## Work request
When the listing has been read, print it out again in full, word for word.

## The data

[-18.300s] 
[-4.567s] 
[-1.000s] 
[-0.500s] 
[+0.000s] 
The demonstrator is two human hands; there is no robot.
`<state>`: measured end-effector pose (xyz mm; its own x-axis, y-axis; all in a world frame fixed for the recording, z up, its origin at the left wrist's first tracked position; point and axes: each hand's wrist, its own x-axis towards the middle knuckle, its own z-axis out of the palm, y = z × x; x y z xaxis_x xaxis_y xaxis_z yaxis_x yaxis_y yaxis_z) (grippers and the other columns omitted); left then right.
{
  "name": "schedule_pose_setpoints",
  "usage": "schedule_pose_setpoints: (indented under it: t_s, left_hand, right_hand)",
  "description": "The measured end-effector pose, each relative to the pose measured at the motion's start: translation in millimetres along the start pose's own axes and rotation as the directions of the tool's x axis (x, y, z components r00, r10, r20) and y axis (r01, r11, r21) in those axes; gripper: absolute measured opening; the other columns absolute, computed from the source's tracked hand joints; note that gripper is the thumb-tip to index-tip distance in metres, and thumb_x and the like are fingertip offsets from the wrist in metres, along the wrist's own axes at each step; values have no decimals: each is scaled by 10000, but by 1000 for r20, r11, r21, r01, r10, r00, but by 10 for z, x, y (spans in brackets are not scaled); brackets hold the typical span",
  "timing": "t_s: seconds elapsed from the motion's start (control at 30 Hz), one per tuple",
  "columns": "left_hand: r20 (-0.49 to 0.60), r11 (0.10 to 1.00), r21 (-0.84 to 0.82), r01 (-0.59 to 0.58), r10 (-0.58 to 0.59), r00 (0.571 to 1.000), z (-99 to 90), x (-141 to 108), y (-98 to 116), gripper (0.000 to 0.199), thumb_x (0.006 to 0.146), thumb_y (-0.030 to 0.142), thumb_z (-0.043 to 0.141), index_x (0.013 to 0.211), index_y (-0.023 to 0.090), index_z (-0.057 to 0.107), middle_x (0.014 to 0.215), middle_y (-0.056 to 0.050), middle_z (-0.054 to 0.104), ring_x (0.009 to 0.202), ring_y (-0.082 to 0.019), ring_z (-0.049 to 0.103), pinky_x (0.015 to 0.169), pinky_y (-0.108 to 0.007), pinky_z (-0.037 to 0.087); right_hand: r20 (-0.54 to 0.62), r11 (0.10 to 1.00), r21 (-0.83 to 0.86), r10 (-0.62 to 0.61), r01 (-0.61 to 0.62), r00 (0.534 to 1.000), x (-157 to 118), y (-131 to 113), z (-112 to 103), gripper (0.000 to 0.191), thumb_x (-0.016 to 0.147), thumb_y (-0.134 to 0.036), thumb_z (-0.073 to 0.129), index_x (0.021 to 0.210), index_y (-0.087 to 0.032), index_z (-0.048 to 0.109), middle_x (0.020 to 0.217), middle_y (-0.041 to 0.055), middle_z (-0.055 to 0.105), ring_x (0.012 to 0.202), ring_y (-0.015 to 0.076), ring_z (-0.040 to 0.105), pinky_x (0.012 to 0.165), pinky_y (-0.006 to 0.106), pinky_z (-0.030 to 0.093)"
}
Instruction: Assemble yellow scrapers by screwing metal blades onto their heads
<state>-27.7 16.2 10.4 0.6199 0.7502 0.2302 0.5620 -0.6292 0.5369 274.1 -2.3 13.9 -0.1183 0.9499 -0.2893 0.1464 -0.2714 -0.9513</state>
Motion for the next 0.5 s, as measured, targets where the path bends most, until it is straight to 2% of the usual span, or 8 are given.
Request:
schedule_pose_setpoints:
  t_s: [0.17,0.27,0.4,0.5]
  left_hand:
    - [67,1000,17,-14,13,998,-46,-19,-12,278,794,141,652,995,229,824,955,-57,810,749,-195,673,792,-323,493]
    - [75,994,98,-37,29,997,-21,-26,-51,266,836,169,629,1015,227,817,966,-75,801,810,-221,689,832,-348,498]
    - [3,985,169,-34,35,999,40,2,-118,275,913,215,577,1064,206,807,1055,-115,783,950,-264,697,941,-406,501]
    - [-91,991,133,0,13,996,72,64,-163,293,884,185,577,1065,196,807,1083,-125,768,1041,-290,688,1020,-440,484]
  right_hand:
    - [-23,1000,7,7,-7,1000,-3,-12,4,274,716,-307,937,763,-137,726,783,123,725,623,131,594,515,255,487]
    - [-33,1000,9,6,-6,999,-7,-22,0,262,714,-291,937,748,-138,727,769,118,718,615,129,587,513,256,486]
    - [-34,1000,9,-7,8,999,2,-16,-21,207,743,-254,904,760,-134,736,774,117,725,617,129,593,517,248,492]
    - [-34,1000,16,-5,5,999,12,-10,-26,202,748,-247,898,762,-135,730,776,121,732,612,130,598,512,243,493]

## The completed task
[-18.300s] 
[-4.567s] 
[-1.000s] 
[-0.500s] 
[+0.000s] 
The demonstrator is two human hands; there is no robot.
`<state>`: measured end-effector pose (xyz mm; its own x-axis, y-axis; all in a world frame fixed for the recording, z up, its origin at the left wrist's first tracked position; point and axes: each hand's wrist, its own x-axis towards the middle knuckle, its own z-axis out of the palm, y = z × x; x y z xaxis_x xaxis_y xaxis_z yaxis_x yaxis_y yaxis_z) (grippers and the other columns omitted); left then right.
{
  "name": "schedule_pose_setpoints",
  "usage": "schedule_pose_setpoints: (indented under it: t_s, left_hand, right_hand)",
  "description": "The measured end-effector pose, each relative to the pose measured at the motion's start: translation in millimetres along the start pose's own axes and rotation as the directions of the tool's x axis (x, y, z components r00, r10, r20) and y axis (r01, r11, r21) in those axes; gripper: absolute measured opening; the other columns absolute, computed from the source's tracked hand joints; note that gripper is the thumb-tip to index-tip distance in metres, and thumb_x and the like are fingertip offsets from the wrist in metres, along the wrist's own axes at each step; values have no decimals: each is scaled by 10000, but by 1000 for r20, r11, r21, r01, r10, r00, but by 10 for z, x, y (spans in brackets are not scaled); brackets hold the typical span",
  "timing": "t_s: seconds elapsed from the motion's start (control at 30 Hz), one per tuple",
  "columns": "left_hand: r20 (-0.49 to 0.60), r11 (0.10 to 1.00), r21 (-0.84 to 0.82), r01 (-0.59 to 0.58), r10 (-0.58 to 0.59), r00 (0.571 to 1.000), z (-99 to 90), x (-141 to 108), y (-98 to 116), gripper (0.000 to 0.199), thumb_x (0.006 to 0.146), thumb_y (-0.030 to 0.142), thumb_z (-0.043 to 0.141), index_x (0.013 to 0.211), index_y (-0.023 to 0.090), index_z (-0.057 to 0.107), middle_x (0.014 to 0.215), middle_y (-0.056 to 0.050), middle_z (-0.054 to 0.104), ring_x (0.009 to 0.202), ring_y (-0.082 to 0.019), ring_z (-0.049 to 0.103), pinky_x (0.015 to 0.169), pinky_y (-0.108 to 0.007), pinky_z (-0.037 to 0.087); right_hand: r20 (-0.54 to 0.62), r11 (0.10 to 1.00), r21 (-0.83 to 0.86), r10 (-0.62 to 0.61), r01 (-0.61 to 0.62), r00 (0.534 to 1.000), x (-157 to 118), y (-131 to 113), z (-112 to 103), gripper (0.000 to 0.191), thumb_x (-0.016 to 0.147), thumb_y (-0.134 to 0.036), thumb_z (-0.073 to 0.129), index_x (0.021 to 0.210), index_y (-0.087 to 0.032), index_z (-0.048 to 0.109), middle_x (0.020 to 0.217), middle_y (-0.041 to 0.055), middle_z (-0.055 to 0.105), ring_x (0.012 to 0.202), ring_y (-0.015 to 0.076), ring_z (-0.040 to 0.105), pinky_x (0.012 to 0.165), pinky_y (-0.006 to 0.106), pinky_z (-0.030 to 0.093)"
}
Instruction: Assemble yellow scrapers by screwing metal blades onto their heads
<state>-27.7 16.2 10.4 0.6199 0.7502 0.2302 0.5620 -0.6292 0.5369 274.1 -2.3 13.9 -0.1183 0.9499 -0.2893 0.1464 -0.2714 -0.9513</state>
Motion for the next 0.5 s, as measured, targets where the path bends most, until it is straight to 2% of the usual span, or 8 are given.
Request:
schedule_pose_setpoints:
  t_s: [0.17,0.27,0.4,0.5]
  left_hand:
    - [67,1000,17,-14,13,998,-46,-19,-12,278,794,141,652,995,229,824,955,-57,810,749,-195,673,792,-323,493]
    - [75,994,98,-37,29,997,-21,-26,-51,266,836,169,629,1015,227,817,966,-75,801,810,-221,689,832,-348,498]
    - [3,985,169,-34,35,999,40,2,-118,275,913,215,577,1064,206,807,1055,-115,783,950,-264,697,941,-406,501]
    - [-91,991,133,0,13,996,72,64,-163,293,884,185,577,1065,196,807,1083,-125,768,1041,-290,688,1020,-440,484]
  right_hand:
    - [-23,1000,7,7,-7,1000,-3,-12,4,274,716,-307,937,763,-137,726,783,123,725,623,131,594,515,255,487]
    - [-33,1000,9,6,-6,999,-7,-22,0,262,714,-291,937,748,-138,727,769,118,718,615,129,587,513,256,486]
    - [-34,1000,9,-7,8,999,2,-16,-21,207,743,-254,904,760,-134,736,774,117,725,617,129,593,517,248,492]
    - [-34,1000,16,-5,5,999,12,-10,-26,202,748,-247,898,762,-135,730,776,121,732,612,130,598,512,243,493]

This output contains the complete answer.